EXERCISE INSTRUCTIONS. Work out how many lines in the listing below carry the word "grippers". Give that number alone.

ENTRIES SHOWN.
■ ■ ■

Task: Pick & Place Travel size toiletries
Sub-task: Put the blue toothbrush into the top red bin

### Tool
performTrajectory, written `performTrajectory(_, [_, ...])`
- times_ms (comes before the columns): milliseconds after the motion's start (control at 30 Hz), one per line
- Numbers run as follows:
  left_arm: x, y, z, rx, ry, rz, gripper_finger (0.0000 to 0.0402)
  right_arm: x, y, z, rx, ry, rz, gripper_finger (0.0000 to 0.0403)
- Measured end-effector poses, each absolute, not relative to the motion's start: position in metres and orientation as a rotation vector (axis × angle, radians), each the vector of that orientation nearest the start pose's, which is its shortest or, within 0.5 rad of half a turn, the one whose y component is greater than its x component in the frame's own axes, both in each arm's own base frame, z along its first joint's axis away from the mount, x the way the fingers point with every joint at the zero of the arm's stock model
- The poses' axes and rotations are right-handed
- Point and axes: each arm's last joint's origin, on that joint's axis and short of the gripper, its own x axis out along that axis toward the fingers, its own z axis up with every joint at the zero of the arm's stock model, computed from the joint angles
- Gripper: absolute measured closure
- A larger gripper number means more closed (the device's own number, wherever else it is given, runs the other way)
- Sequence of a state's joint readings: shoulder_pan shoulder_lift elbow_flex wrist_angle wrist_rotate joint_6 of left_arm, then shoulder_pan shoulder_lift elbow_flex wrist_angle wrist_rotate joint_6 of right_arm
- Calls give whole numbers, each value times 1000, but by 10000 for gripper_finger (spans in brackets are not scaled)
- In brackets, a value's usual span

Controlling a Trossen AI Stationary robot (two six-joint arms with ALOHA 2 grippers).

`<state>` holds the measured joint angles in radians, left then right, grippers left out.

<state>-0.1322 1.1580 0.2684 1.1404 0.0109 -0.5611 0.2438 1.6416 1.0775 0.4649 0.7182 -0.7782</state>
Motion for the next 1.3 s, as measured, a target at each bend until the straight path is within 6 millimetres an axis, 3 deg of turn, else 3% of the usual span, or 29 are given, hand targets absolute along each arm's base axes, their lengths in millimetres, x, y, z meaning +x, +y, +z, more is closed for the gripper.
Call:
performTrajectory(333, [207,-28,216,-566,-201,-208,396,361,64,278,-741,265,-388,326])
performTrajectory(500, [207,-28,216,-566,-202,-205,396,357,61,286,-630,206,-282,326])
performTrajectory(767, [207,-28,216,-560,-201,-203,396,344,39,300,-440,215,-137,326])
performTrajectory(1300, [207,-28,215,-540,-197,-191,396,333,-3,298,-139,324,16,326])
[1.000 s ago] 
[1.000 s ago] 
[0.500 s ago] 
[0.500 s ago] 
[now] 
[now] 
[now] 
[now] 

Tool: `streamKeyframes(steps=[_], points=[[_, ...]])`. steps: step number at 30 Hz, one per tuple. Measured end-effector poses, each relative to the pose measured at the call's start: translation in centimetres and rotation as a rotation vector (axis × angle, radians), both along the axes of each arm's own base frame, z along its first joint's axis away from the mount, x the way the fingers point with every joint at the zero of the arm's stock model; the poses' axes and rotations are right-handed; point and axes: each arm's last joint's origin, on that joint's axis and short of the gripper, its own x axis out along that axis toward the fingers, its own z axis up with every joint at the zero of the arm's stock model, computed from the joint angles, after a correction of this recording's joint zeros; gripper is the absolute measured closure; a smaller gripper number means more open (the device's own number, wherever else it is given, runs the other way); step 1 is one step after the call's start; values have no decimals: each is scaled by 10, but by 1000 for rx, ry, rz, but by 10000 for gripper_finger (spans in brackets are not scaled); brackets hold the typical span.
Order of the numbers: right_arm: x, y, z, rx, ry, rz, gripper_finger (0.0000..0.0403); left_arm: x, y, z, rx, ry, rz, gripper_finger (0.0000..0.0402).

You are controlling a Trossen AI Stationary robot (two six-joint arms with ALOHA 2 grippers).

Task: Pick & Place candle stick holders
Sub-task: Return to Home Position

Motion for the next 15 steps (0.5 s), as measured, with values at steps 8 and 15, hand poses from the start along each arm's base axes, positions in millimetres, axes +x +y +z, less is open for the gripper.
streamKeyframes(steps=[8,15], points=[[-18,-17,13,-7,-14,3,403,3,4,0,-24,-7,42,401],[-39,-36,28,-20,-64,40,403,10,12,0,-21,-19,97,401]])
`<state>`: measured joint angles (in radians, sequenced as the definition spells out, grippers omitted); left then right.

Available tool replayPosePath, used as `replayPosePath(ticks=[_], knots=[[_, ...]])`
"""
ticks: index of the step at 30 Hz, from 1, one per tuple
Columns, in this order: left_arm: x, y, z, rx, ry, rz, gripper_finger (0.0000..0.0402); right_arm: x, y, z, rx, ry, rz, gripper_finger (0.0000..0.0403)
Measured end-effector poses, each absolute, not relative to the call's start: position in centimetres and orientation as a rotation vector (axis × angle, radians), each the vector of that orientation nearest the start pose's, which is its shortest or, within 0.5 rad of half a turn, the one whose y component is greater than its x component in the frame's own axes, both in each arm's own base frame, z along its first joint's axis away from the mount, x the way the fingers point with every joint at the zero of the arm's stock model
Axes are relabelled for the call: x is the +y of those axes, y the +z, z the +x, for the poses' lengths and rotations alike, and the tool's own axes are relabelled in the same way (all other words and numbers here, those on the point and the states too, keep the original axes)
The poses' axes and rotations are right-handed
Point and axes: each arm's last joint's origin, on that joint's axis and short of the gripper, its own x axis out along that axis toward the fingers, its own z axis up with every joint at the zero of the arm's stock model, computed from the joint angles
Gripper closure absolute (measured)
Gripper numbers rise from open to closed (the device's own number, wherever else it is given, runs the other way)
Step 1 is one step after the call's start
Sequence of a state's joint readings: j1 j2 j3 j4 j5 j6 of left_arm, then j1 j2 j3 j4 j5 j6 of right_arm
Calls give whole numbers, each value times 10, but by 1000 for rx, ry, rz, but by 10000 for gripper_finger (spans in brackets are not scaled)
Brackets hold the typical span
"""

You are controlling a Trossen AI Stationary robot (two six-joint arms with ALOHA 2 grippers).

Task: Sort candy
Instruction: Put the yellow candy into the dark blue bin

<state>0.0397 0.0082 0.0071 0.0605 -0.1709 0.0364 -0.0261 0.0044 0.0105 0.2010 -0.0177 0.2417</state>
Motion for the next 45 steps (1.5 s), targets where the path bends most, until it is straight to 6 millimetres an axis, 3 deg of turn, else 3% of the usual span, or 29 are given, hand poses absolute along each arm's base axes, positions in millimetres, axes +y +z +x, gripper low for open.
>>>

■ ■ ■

ANSWER BELOW. 5